Use of Stable Isotope Dimethyl Labeling Coupled to Selected Reaction Monitoring to Enhance Throughput by Multiplexing Relative Quantitation of Targeted Proteins
journal contributionposted on 05.06.2012, 00:00 by Thin Thin Aye, Teck Yew Low, Yngvild Bjørlykke, Harald Barsnes, Albert J. R. Heck, Frode S. Berven
In this manuscript, we present a proof-of-concept study for targeted relative protein quantitation workflow using chemical labeling in the form of dimethylation, coupled with selected reaction monitoring (dimethyl-SRM). We first demonstrate close to complete isotope incorporation for all peptides tested.

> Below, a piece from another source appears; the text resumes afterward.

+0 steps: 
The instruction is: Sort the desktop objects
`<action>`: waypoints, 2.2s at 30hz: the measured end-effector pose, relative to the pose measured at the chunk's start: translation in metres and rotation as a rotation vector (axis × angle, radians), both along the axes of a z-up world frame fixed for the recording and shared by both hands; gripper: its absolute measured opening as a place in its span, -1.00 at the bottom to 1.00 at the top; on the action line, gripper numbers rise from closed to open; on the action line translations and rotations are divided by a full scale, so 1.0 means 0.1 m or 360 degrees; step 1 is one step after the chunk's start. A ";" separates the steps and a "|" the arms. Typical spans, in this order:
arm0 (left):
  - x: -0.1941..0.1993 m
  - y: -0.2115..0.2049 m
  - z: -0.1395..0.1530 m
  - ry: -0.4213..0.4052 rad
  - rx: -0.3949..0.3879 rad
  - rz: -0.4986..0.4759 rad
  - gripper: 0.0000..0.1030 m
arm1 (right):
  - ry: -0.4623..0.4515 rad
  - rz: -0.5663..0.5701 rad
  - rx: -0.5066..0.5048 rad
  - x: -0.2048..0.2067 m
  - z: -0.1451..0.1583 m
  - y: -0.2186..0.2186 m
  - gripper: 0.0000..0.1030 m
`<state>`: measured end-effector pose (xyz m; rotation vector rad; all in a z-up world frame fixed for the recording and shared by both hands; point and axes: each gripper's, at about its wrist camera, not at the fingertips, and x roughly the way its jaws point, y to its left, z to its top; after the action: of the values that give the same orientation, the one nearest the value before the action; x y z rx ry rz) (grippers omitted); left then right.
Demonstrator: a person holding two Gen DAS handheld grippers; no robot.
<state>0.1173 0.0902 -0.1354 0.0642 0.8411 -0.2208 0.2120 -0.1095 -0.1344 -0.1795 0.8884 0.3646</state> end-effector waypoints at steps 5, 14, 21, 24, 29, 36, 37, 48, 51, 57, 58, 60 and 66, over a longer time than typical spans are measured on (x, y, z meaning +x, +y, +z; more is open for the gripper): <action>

The accuracy, reproducibility, and linear dynamic range of quantitation are further assessed based on known ratios of nonhuman standard proteins spiked into human cerebrospinal fluid (CSF) as a model complex matrix. Quantitation reproducibility below 20% (CV < 20%) was obtained for analyte concentrations present at a dynamic range of 4 orders of magnitude lower than that of the background proteins. An error of less than 15% was observed when measuring the abundance of 44 out of 45 major human plasma proteins. Dimethyl-SRM was further examined by comparing the relative quantitation of eight proteins in human CSF with the relative quantitation obtained using synthetic heavy peptides coupled to stable isotope dilution-SRM (SID-SRM). Comparison between the two methods reveals that the correlation between dimethyl-SRM and SID-SRM is within 0.3–33% variation, demonstrating the accuracy of relative quantitation using dimethyl-SRM. Dimethyl labeling coupled with SRM provides a fast, convenient, and cost-effective alternative for relative quantitation of a large number of candidate proteins/peptides.